Ecco, su questo dettaglio ti interrompo subito per chiederti: “dato che in moltissime aziende agricole sono presenti persone con tanti anni di esperienza, come è stato il tuo percorso di inserimento in questo contesto?”
«Sicuramente il percorso non è stato sempre semplice, ma io sono una persona molto pragmatica, molto umile e con tanta voglia di mettersi in gioco, e credo questo abbia fatto la differenza. Inoltre, ho avuto la fortuna di studiare la mattina e lavorare nel pomeriggio, cosa che mi ha permesso di toccare con mano situazioni che leggevo sui libri e rendermi conto che alcune cose potevano essere cambiate. Ho provato così a proporre delle piccole modifiche, piano piano, un po’ in punta dei piedi, perché quando ci sono dei meccanismi ben oleati non è semplice indurre a cambiare approccio. I numeri nel tempo mi hanno dato ragione, sono iniziati ad arrivare dei miglioramenti e questo ha contribuito ad unire il gruppo di lavoro. Non è facile accogliere delle proposte che talvolta stravolgono routine collaudate, soprattutto se queste arrivano da un giovane che, per quanto possa aver studiato, ha sicuramente meno esperienza pratica di tanti che lavorano in azienda. Questo è molto comprensibile, e credo che si possa affrontare solo dando modo alle persone di conoscerti. L’unico merito che mi riconosco è quello di essere riuscito a mantenere la calma e le mie idee.»
Se ti chiedessi qual è l’ingrediente fondamentale per svolgere il tuo lavoro, cosa mi diresti?

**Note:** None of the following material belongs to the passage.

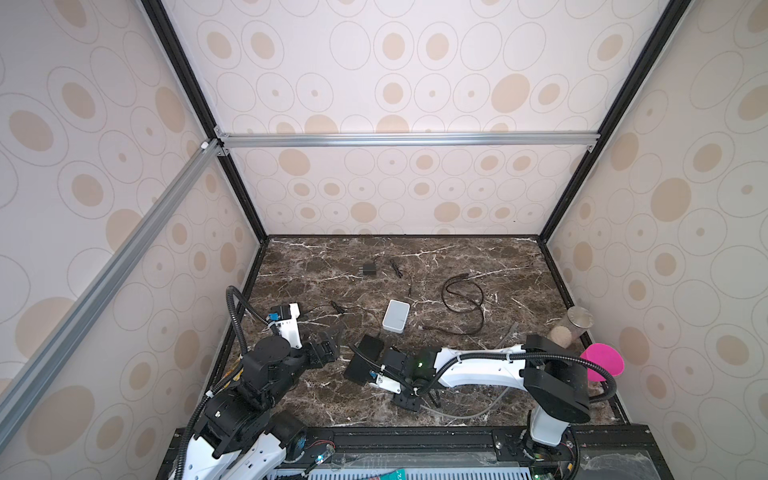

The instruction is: Insert the plug into the switch port

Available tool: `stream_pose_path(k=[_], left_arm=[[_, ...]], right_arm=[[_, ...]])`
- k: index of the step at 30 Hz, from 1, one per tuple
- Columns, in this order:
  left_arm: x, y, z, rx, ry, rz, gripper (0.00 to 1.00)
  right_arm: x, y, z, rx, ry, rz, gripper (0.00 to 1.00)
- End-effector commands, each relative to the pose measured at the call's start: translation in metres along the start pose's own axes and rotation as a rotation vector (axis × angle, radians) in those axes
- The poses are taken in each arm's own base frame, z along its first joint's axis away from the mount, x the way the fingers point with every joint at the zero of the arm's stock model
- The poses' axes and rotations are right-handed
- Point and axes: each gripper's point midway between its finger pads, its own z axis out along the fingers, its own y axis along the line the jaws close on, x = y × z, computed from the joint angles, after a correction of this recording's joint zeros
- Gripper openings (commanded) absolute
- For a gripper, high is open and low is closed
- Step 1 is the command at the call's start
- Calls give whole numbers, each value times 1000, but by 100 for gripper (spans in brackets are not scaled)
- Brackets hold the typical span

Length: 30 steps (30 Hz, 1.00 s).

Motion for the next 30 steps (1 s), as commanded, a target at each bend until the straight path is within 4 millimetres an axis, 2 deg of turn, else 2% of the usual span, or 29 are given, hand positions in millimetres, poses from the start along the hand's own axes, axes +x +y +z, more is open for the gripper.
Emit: stream_pose_path(k=[1,4,5,9,14,18,20,23,25,28,30], left_arm=[[-8,3,-8,-23,-23,53,98],[-6,4,-10,-23,-15,84,98],[-6,3,-12,-14,-15,88,98],[-5,-6,-13,40,-10,105,98],[-1,-31,-4,155,30,176,98],[9,-69,9,343,80,282,98],[18,-95,16,499,96,364,97],[38,-133,9,792,69,577,94],[43,-146,1,906,-12,764,97],[37,-157,0,948,-144,991,98],[42,-162,1,996,-183,1116,98]], right_arm=[[5,1,5,11,41,0,24],[-1,2,2,2,26,26,2],[-5,2,-3,6,10,34,0],[-16,-8,-36,59,-42,34,0],[-10,-18,-99,105,-77,-15,0],[0,-20,-145,51,-173,28,0],[7,-16,-166,16,-235,42,0],[19,-11,-182,-28,-287,62,0],[28,-10,-185,-31,-300,76,0],[40,-8,-183,-37,-326,92,0],[44,-8,-179,-47,-349,104,0]])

«Al di là dell’organizzazione gestionale, credo che la parte più importante del mio lavoro di coordinamento delle attività, sia quella di riuscire a cogliere le capacità di ognuno, far sentire le persone a proprio agio nella mansione che ricoprono e soprattutto gratificarle riconoscendo il loro buon operato. Un’azienda funziona quando c’è armonia e gioco di squadra. Fondamentale per raggiungere questo obiettivo è anche il ruolo della dirigenza, Saverio e Gianmarco mi hanno dato fiducia e hanno accettato di fare alcuni investimenti, e questo si è rivelato poi un percorso di miglioramento e crescita per tutti!»
Ringraziandoti per averci raccontato la tua storia, vorrei farti un’ultima domanda: “Perché un’azienda che ricerca un capo stalla dovrebbe rivolgersi ad un giovane?”
«Ritengo che il punto di forza dei giovani sia la disinvoltura con cui approcciano alla tecnologia. Nel nostro settore non si può più prescindere dall’avere certe competenze, i software e le tante innovazioni a disposizione devono essere utilizzati al fine di non navigare più a vista ma fissare degli obiettivi e misurare concretamente i margini di miglioramento, perché ci sono e si possono raggiungere. Certo non deve mai mancare l’umiltà e la voglia di fare, ma quello vale un po’ per tutte le età!»